Still, even though she had good points, it was easy to get caught up in doubt. “Would you…” I paused, wondering if my question was too insensitive. I decided I didn’t care. “Would you still be happy with Hudson if you couldn’t have kids?”

“Yes. Very. We didn’t even discuss having them until our wedding. Don’t get me wrong, I’ll be devastated if we can’t have kids, but Hudson is all I ever really needed.” She furrowed her brow. “Huh. I should tell him that sometime.”

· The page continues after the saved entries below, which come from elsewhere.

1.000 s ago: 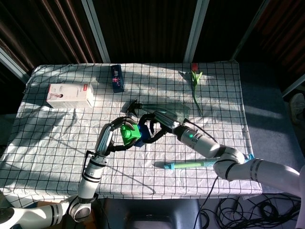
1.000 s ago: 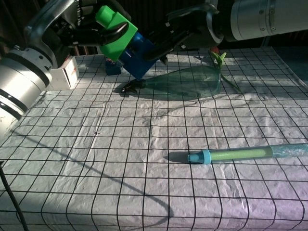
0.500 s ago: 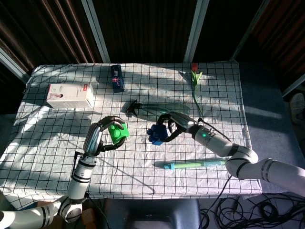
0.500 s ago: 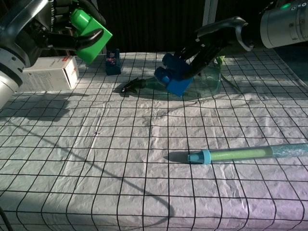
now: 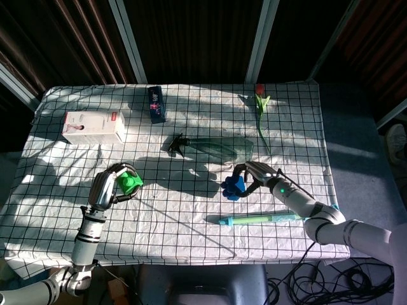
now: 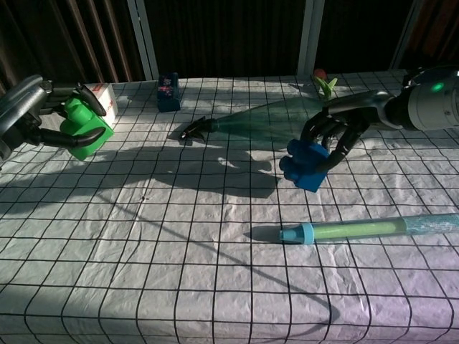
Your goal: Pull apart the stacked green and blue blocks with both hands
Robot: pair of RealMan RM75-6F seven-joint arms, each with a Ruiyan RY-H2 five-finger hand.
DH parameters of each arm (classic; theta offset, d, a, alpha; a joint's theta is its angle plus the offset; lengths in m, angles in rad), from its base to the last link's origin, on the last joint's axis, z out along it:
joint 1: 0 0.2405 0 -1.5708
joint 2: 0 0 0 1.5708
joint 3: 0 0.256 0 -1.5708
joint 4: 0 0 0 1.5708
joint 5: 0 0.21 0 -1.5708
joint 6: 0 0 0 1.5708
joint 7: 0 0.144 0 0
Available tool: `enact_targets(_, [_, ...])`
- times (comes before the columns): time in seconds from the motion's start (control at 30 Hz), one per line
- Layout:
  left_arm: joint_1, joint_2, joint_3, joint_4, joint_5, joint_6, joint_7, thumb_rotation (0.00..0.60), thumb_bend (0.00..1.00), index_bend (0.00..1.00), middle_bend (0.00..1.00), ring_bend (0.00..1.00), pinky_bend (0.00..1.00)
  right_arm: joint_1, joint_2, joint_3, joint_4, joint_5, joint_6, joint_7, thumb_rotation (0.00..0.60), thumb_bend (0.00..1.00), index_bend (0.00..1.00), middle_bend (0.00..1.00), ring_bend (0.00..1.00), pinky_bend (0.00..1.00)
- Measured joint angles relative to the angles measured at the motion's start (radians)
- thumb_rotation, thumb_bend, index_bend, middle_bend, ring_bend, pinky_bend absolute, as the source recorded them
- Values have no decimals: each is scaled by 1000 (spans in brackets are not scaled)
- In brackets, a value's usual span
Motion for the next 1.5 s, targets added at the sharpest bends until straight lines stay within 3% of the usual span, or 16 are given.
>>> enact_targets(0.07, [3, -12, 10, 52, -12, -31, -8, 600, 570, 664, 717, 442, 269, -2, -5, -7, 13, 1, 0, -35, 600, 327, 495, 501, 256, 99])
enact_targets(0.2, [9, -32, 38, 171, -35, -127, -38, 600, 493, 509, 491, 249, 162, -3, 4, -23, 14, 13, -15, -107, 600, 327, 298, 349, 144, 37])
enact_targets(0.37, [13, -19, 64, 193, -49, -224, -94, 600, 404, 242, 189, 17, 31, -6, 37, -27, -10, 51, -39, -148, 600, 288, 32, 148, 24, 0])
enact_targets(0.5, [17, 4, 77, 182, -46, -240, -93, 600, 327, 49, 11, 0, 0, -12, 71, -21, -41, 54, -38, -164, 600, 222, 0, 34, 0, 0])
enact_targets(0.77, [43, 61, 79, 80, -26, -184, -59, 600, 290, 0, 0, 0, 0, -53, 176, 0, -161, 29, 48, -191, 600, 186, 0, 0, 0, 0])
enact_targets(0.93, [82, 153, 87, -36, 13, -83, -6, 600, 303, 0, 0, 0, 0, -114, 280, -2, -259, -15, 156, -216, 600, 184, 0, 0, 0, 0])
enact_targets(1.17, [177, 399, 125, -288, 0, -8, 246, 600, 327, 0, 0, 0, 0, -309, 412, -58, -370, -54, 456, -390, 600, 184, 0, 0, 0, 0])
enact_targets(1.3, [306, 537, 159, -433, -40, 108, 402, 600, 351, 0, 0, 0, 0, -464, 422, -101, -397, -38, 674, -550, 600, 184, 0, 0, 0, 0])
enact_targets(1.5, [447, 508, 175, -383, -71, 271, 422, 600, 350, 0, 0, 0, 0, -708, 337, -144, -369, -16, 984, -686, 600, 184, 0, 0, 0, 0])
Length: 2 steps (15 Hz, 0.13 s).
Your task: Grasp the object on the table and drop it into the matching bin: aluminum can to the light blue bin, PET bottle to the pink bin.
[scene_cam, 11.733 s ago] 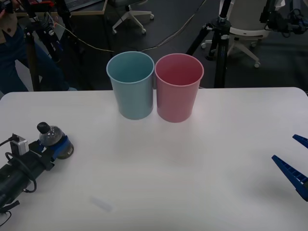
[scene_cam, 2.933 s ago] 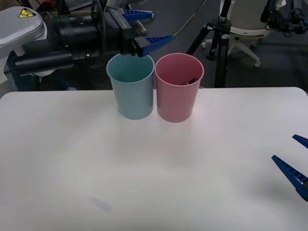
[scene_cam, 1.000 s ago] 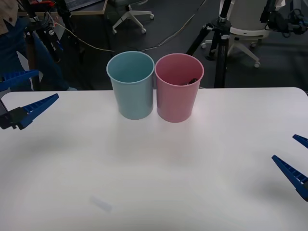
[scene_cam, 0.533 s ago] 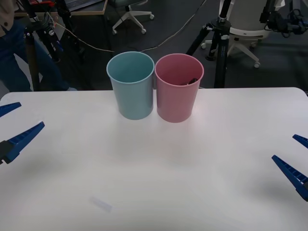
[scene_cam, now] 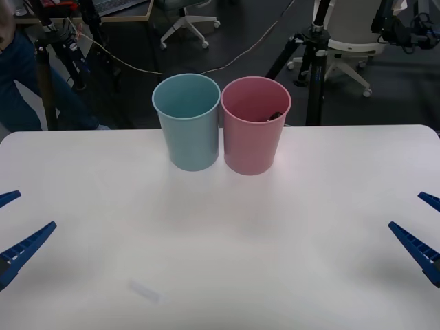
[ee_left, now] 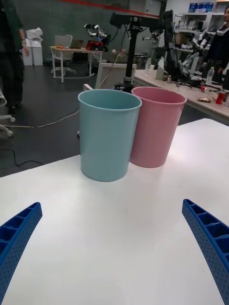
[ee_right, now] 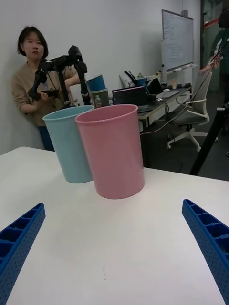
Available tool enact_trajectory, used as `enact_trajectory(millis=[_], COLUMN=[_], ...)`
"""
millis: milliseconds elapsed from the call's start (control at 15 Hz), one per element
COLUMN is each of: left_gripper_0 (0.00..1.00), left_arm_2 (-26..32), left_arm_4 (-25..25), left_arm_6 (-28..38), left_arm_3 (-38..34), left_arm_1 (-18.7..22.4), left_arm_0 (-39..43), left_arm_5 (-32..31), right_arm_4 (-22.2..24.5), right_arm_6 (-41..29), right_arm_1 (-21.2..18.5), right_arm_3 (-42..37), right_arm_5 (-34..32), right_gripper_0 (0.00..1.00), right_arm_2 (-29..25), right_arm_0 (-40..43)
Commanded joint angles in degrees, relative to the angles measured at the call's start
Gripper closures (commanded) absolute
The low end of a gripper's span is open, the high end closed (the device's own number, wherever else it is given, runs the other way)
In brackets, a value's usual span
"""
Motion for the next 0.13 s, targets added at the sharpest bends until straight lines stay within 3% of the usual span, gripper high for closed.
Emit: enact_trajectory(millis=[67,133], left_gripper_0=[0.0,0.0], left_arm_2=[0.11,0.11], left_arm_4=[0.48,0.48], left_arm_6=[0.12,0.12], left_arm_3=[0.01,0.01], left_arm_1=[0.0,0.0], left_arm_0=[0.48,0.48], left_arm_5=[0.1,0.1], right_arm_4=[0.0,0.0], right_arm_6=[0.0,0.0], right_arm_1=[0.0,0.0], right_arm_3=[0.0,0.0], right_arm_5=[0.0,0.0], right_gripper_0=[0.0,0.0], right_arm_2=[0.0,0.0], right_arm_0=[0.0,0.0])
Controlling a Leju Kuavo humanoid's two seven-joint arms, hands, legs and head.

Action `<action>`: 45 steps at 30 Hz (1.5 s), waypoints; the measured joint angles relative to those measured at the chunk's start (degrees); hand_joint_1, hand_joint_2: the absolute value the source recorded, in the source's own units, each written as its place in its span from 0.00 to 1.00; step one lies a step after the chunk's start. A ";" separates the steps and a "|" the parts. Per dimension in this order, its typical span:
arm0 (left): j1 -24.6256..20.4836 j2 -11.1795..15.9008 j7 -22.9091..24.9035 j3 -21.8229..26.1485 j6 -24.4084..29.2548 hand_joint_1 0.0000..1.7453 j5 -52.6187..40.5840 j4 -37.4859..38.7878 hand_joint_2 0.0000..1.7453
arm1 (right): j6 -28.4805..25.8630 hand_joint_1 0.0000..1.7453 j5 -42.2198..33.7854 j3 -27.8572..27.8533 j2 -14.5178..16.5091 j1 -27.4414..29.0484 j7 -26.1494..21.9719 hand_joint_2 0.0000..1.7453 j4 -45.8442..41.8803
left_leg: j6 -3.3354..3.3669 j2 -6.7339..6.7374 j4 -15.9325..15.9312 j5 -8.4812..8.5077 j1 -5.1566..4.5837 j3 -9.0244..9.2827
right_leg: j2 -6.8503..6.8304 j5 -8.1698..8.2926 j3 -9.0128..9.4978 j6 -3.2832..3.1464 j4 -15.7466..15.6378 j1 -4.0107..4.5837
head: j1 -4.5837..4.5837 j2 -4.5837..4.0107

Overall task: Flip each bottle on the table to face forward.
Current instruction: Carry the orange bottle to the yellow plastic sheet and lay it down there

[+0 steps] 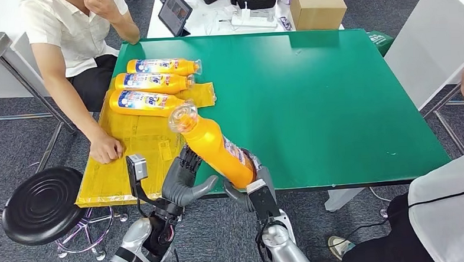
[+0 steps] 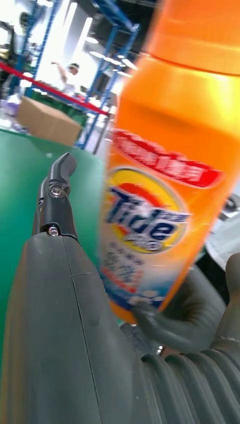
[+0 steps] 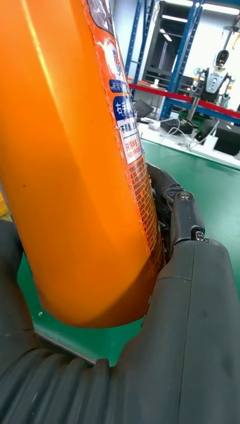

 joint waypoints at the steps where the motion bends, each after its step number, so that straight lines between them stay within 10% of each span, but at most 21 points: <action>1: 0.00 0.03 0.01 -0.20 -0.43 0.00 0.09 -0.11 1.00 | 0.01 1.00 -0.02 0.09 0.00 -0.23 0.01 1.00 0.20 | 0.00 0.00 0.00 0.00 0.00 0.00 | 0.00 0.00 0.00 0.00 0.00 0.00 | -0.01 0.00; 27: -2.84 -0.62 0.48 -0.70 -1.15 0.00 2.30 2.45 1.00 | -1.19 1.00 3.92 4.71 0.66 -1.58 0.72 1.00 3.55 | 0.00 0.01 0.00 0.00 0.00 0.00 | 0.00 0.00 -0.01 0.00 0.00 0.00 | 0.01 0.00; 32: -2.87 -0.70 -0.30 -0.70 -1.94 0.83 2.39 2.46 1.00 | -0.84 1.00 3.56 5.24 0.85 -1.82 0.58 1.00 4.21 | 0.00 0.01 0.00 0.00 0.00 0.00 | 0.00 0.00 -0.01 0.00 0.00 0.00 | -0.01 0.00; 45: -2.84 -0.66 -1.78 -0.29 -2.85 1.00 2.46 2.46 1.00 | -0.13 1.00 3.14 5.90 0.94 -2.20 0.12 1.00 5.04 | 0.00 0.01 0.00 0.00 0.00 0.01 | 0.00 0.00 -0.01 0.00 0.00 0.00 | 0.00 0.00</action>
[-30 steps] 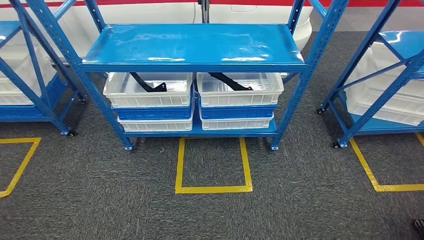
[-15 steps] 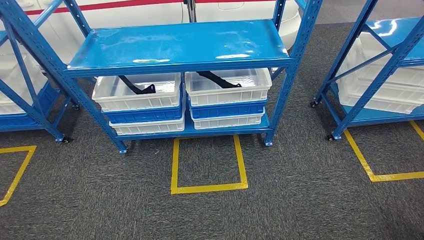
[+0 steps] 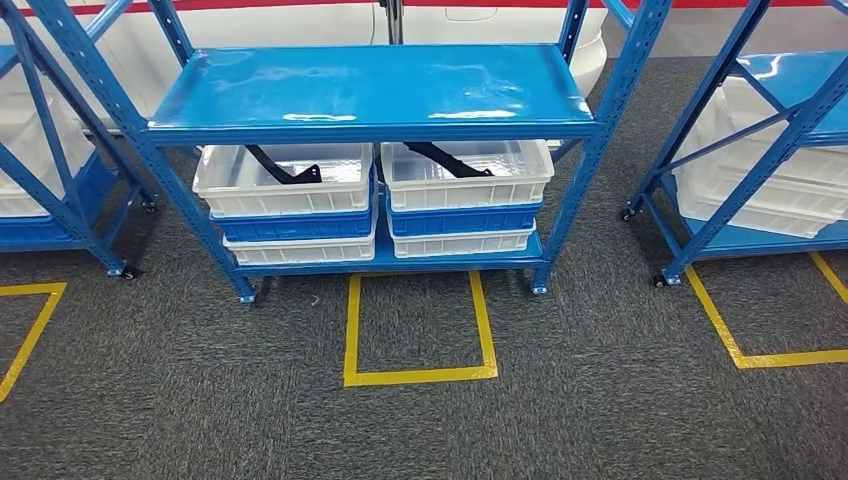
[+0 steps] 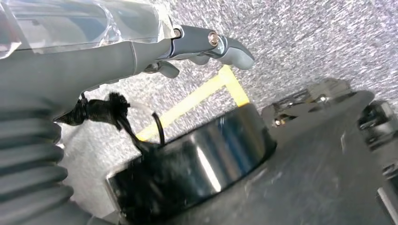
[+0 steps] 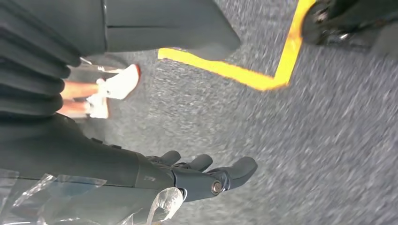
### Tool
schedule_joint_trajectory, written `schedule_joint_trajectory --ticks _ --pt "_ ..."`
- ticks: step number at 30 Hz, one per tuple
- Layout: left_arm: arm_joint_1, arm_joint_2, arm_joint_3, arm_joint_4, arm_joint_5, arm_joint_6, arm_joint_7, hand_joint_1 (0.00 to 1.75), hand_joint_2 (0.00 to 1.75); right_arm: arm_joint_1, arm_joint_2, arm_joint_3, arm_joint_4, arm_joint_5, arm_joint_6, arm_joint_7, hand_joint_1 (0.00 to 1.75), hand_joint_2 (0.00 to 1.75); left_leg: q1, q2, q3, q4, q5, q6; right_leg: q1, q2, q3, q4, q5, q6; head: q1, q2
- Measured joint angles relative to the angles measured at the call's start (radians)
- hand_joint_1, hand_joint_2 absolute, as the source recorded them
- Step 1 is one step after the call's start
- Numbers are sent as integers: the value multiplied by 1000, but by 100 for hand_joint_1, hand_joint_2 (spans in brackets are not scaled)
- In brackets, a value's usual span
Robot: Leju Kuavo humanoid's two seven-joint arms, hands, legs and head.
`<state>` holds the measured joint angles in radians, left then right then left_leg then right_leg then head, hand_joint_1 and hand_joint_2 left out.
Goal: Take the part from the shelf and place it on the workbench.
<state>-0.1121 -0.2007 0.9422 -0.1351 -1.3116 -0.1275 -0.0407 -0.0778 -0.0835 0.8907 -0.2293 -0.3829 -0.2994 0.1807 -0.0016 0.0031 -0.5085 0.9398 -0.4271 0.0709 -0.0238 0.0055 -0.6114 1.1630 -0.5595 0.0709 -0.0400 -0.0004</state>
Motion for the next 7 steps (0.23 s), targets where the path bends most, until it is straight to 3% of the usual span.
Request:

“You should.” I put my hand over hers. “And thank you. I needed this.” I stood up and crossed around her to get more Kleenex to blow my nose. After I’d tossed the tissue, I turned back to her, embarrassed now about my outburst. “I don’t know what’s wrong with me. I’m so emotional lately. Wedding jitters, I guess.”

“Or you’re pregnant.”

“God, you’re such a twunt.”

Though Laynie’s pep talk had alleviated almost all of my anxiety about the possibility of children in the future, her teasing had made me paranoid about now. So later, in the bathroom, I found one of her pregnancy tests from under the sink. I followed the instructions, and then checked my watch to begin the three-minute countdown.

The results came up in half that time—pregnant.